Dataset entries:
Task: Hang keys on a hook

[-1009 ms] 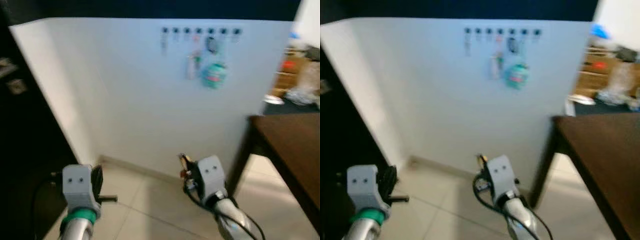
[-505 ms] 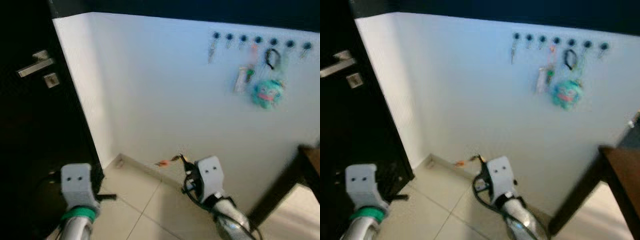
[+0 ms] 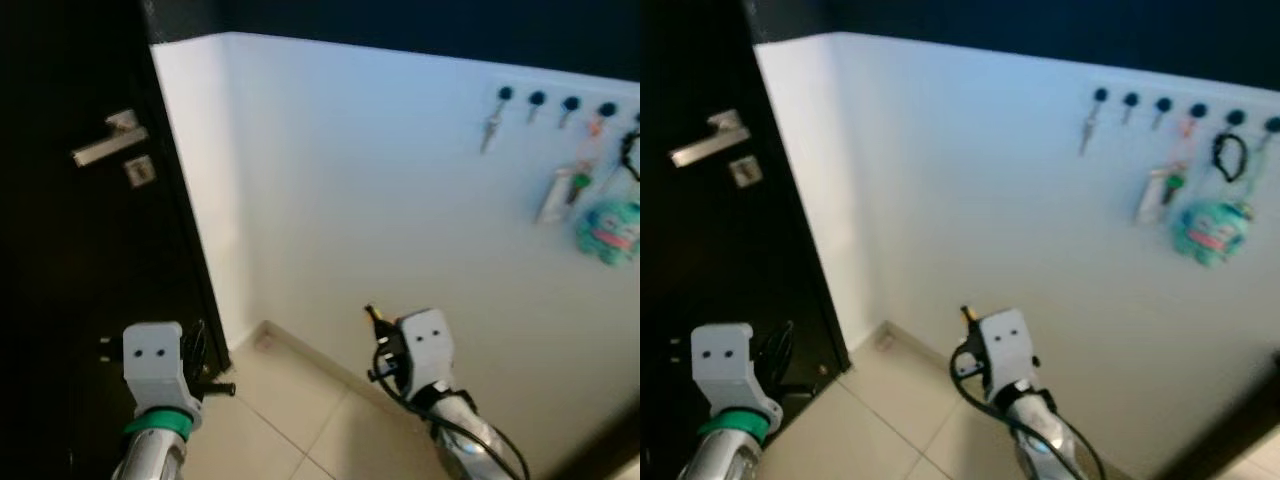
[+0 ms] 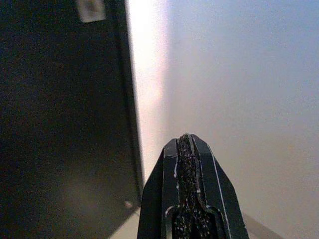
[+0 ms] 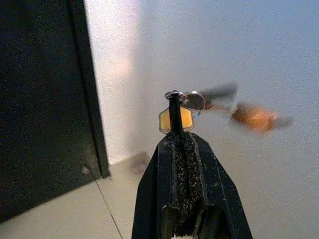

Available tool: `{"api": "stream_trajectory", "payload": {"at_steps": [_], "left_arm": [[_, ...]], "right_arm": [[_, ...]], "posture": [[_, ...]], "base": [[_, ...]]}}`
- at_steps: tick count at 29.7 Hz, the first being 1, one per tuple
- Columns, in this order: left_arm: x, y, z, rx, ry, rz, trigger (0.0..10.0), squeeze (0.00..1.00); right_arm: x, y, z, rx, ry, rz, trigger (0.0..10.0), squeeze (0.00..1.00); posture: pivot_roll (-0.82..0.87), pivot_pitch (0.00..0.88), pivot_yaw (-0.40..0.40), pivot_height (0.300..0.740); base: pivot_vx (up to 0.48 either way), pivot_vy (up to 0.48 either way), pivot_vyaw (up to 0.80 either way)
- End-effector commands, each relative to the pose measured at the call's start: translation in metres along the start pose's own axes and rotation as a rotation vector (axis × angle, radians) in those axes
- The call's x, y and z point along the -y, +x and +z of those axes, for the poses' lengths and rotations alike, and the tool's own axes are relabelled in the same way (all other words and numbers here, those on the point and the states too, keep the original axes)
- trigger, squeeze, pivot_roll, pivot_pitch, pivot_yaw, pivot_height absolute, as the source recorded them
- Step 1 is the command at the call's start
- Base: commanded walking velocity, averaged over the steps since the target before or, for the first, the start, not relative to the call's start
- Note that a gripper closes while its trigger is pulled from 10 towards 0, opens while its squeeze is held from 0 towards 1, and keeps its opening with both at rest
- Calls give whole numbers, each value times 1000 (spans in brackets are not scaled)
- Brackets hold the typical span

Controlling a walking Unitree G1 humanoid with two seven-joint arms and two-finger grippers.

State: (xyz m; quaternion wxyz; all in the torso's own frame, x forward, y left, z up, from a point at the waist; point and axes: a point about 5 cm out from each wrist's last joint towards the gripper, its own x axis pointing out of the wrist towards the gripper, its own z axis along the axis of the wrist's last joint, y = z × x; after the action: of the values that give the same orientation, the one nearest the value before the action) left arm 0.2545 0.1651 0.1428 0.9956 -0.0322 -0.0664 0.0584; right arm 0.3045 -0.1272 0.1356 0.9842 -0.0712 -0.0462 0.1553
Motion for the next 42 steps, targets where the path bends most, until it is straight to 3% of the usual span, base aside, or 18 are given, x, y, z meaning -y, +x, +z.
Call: {"api": "stream_trajectory", "payload": {"at_steps": [1, 20, 42], "left_arm": [[-4, -2, -7, -33, 1, 12, 10000, 0], [-5, -3, -8, -33, 5, 9, 10000, 0], [-7, -2, -10, -42, 9, 6, 10000, 0]], "right_arm": [[-5, -1, -2, -4, 14, 17, 10000, 0], [-4, -1, 0, 3, 40, 27, 10000, 0], [-5, -3, -2, -5, 52, 23, 10000, 0]], "posture": [[-153, 47, 120, 740], [-162, 29, 115, 740], [-158, 47, 121, 740]], "base": [[292, 0, 0], [292, 0, 0], [288, 0, -800]]}}
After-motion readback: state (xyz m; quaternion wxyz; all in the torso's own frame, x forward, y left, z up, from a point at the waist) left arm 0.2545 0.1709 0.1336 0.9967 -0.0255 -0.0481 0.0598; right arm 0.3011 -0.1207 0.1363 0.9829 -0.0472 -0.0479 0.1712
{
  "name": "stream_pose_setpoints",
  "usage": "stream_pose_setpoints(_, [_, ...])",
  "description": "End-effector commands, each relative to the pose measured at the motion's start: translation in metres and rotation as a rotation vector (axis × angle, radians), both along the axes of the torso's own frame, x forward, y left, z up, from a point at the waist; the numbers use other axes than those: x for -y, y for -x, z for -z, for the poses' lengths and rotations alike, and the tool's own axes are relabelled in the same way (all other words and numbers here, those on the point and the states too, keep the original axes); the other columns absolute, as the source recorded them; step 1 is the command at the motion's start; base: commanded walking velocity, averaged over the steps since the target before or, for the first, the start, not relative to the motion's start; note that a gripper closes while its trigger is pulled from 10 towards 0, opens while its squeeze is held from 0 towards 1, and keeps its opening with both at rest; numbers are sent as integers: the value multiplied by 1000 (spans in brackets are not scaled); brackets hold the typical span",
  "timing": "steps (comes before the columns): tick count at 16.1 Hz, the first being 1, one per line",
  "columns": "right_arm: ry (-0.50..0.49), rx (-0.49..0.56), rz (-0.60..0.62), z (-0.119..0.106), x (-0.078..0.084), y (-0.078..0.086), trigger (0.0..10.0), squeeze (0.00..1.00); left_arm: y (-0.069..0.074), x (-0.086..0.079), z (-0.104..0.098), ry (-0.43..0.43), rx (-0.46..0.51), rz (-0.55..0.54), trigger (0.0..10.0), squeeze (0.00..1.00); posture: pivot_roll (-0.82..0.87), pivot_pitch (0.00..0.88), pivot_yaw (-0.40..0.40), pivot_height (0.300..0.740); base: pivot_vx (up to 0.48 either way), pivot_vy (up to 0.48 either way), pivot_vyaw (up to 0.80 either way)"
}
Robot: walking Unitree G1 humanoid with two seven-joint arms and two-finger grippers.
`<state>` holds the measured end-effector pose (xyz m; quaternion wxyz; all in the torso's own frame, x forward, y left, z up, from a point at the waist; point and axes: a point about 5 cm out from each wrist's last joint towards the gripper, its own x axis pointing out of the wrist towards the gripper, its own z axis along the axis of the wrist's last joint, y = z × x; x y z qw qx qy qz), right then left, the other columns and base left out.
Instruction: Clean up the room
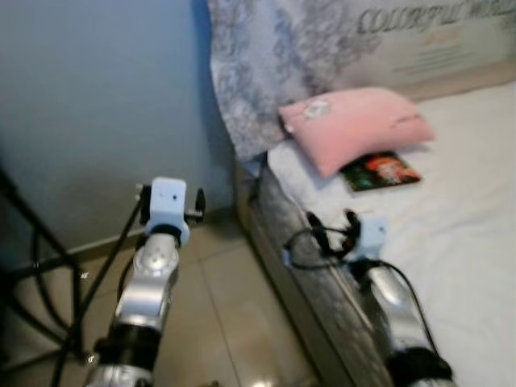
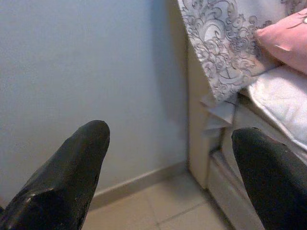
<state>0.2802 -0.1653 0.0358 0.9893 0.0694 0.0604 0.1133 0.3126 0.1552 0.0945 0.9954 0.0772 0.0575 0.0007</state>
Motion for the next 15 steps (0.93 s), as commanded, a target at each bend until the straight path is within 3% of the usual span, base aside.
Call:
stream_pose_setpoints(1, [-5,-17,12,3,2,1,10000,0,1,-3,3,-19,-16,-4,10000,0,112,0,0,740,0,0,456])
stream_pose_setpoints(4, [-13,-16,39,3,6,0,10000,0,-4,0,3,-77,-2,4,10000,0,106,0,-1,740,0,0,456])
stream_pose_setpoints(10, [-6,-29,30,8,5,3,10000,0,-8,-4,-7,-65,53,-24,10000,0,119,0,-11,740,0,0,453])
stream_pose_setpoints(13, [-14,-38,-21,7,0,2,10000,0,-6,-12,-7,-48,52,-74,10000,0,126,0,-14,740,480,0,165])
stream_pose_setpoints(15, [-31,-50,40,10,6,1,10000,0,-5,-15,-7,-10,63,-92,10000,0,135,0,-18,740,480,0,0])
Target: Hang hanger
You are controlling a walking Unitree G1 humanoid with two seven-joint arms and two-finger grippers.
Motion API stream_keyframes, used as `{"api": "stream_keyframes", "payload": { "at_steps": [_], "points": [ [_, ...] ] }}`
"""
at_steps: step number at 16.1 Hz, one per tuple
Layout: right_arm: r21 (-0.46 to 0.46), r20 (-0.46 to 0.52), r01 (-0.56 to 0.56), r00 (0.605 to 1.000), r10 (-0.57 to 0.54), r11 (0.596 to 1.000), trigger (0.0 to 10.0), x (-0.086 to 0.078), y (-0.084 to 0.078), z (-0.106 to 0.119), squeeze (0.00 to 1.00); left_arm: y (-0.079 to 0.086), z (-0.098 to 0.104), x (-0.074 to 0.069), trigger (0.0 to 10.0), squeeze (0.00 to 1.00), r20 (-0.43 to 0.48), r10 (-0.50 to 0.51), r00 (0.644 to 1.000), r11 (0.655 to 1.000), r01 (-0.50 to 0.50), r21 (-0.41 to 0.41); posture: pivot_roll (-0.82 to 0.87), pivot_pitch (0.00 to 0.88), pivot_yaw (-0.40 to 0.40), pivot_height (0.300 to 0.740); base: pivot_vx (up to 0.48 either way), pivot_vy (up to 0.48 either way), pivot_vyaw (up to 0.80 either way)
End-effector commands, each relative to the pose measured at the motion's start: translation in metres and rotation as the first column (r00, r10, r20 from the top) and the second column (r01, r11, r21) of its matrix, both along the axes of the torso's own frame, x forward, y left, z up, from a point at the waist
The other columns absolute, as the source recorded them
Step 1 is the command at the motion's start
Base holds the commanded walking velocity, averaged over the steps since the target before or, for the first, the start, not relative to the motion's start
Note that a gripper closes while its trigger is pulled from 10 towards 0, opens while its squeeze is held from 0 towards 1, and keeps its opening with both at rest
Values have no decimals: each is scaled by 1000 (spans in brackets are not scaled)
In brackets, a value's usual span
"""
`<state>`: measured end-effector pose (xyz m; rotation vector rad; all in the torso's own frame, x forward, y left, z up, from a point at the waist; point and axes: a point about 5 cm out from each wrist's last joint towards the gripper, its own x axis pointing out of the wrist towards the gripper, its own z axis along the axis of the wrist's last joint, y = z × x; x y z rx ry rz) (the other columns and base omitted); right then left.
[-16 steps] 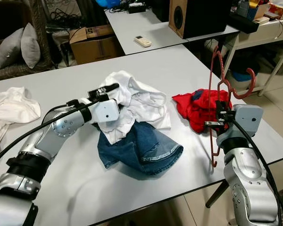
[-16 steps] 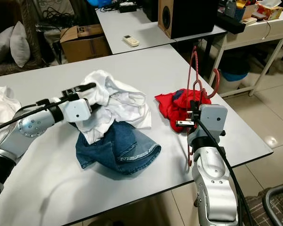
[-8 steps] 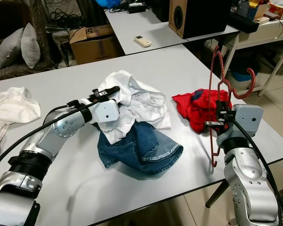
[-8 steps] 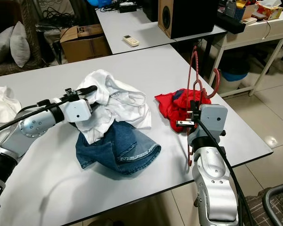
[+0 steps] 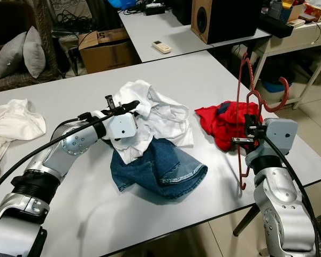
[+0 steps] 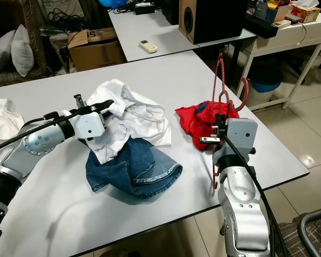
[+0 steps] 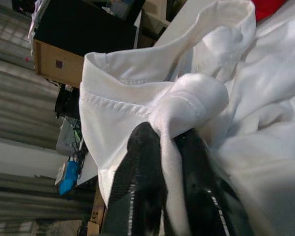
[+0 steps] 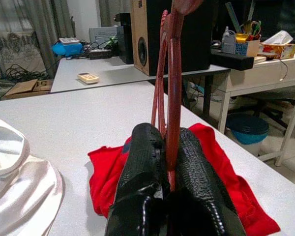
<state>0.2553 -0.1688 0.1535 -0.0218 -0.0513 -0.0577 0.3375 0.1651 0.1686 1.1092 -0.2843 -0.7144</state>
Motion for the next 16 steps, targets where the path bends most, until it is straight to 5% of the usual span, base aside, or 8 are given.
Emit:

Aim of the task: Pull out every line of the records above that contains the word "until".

Task solution:
Motion for the next 42 steps, targets where the path bends most, until it is straight to 3% of the usual span, base aside, or 18 are given, x, y, z meaning -y, +x, +z.
Motion for the next 15 steps (0.93 s), as commanded, a target at each bend until the straight path is within 3% of the usual span, base aside.
Motion for the next 16 steps, targets where the path bends most, until it is straight to 5% of the usual span, base aside, or 8 are given.

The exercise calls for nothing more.